## Input data

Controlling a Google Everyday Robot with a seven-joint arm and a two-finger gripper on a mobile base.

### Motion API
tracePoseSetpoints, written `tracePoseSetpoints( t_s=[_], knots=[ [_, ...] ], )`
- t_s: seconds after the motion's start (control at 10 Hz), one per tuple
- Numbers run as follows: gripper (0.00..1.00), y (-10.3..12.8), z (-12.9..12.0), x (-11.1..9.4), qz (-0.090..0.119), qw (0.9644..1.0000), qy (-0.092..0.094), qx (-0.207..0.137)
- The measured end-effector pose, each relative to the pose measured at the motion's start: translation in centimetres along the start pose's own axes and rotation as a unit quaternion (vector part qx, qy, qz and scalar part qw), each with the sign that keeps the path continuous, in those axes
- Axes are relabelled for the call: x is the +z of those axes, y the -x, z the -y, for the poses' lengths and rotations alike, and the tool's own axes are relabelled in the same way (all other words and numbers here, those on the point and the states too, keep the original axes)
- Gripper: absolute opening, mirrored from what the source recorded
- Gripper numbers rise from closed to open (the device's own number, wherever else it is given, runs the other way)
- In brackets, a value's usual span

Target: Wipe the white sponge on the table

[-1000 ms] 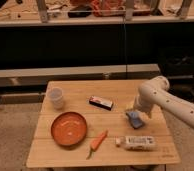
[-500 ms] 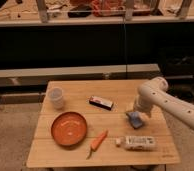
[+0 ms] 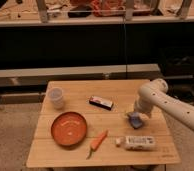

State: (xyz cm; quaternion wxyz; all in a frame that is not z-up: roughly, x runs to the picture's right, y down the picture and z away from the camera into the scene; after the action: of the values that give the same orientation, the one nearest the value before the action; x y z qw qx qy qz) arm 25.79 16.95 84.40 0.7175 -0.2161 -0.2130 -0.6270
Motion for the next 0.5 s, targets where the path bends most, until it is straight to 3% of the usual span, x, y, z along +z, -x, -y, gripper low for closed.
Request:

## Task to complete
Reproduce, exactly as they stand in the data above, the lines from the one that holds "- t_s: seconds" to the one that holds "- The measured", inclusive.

## Finished task
- t_s: seconds after the motion's start (control at 10 Hz), one per tuple
- Numbers run as follows: gripper (0.00..1.00), y (-10.3..12.8), z (-12.9..12.0), x (-11.1..9.4), qz (-0.090..0.119), qw (0.9644..1.0000), qy (-0.092..0.094), qx (-0.207..0.137)
- The measured end-effector pose, each relative to the pose measured at the motion's start: translation in centimetres along the start pose's own axes and rotation as a unit quaternion (vector part qx, qy, qz and scalar part qw), each with the sign that keeps the path continuous, in those axes

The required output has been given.